If you don't want to run ICORN

Alternatively you do not want to go for lunch and drink some coffee, you can also just download the result files here.

Results file

If you want to work with the corrected sequence (and you trust ICORN), you will have the corrected sequence in Reference.correct.fa. You can load the plots/MAL1.perfectmapping.plot, to see, where no reads map perfectly. Example: Screenshot of Artemis of the above shown region (with a subset of the reads).
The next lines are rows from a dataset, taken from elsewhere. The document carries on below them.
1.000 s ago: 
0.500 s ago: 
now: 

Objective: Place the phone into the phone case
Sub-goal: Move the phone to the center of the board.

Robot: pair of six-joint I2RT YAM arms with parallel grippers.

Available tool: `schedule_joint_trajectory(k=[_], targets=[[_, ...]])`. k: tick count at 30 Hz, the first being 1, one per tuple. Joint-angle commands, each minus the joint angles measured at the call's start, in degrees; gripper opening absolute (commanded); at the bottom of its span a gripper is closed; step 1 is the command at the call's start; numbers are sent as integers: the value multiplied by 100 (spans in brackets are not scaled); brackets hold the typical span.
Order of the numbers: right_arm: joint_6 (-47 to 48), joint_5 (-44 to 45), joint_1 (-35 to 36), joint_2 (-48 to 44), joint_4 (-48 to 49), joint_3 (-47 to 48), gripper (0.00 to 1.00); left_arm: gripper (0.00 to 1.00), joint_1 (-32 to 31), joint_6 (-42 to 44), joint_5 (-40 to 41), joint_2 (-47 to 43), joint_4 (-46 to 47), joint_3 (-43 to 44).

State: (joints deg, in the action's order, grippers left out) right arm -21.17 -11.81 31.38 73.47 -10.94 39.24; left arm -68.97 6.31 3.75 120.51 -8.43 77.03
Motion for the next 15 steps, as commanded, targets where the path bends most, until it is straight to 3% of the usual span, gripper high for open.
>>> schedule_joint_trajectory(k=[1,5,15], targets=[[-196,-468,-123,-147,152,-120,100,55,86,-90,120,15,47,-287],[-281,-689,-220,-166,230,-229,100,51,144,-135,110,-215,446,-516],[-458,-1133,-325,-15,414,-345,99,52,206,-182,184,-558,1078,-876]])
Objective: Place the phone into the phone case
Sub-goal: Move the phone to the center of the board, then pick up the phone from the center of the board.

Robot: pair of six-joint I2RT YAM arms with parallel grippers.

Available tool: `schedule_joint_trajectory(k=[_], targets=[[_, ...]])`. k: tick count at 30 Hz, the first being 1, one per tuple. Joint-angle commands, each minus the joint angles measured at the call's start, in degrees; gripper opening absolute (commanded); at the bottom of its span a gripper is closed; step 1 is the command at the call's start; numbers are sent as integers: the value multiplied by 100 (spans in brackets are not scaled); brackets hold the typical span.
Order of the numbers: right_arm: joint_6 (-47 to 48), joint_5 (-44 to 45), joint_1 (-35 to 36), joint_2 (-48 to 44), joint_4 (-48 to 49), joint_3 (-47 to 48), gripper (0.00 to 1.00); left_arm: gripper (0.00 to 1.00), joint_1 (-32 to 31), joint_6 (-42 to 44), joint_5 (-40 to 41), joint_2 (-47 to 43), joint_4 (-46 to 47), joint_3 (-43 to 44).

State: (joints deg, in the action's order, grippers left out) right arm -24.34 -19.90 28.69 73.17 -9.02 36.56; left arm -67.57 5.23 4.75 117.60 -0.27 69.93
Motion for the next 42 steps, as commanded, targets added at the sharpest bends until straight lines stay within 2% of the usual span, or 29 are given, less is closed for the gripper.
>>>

To see the figure bigger, please open it in a new window (right click). The upper graphs shows the perfect mapping reads coverage plots: red lines are before the correction, blue after the 5. iteration. Second graphs are the SSAHA coverage plots of the first five iterations. Boxes are the found errors. Gray first iteration, red second, green third. The writen annotation lines give information of the found corrections, for example the coverage of perfect mapping reads before and after the correction.


In case you want to track down the changes, please continue reading:
  1. Stats.Mapping.csv - shows the mapping stats. Important are the amount of uniquely mapping reads and the amount of regions in the genome covered more than 20 times. Interesting is also the amount of reads that map in each iteration. As the sequence get more and more correct, more reads can be mapped.
    Example of Stats.Mapping.csv:


  2. Stats.Correction.csv - Show the correction of each iteration for each "correction Tag". In the first iteration most errors are found, but not all. HETERO are position where another allele is found with the ratio of 0.15.
    Example of Stats.Correction.csv:


  3. All.MAL1.gff - File for Artemis with all the changes. One should load this file in artemis, but it can also be parsed easily in other formats, i.e. GAP4.
  4. plots/ - Four plots are done. Perfect mapping reads for the original version of the MAL1 sequence and of the best corrected. The same is done for the SSAHA coverage plots. Perfect mapping means, that reads that have no different to the sequence are mapped. Therefore errors can be seen when the coverage drops.
  5. Load in Artemis - As described in documentation all the latter described files can be loaded in Artemis. Displayed are the gff files and the plots (Annotation file: MAL1.embl or MAL1.fasta; Statsfile: All.MAL1.gff; PerfectMapping Plot: plot/MAL1.1_5.perfectMapping.MAL1.plot; SSAHA coverage plot: plot/MAL1.1-5.SSahaMapping.MAL1.plot).

    To see the figure bigger, please open it in a new window (right click). The upper graphs shows the perfect mapping reads coverage plots: red lines are before the correction, blue after the 5. iteration. Second graphs are the SSAHA coverage plots of the first five iterations. Boxes are the found errors. Gray first iteration, red second, green third. The writen annotation lines give information of the found corrections, for example the coverage of perfect mapping reads before and after the correction.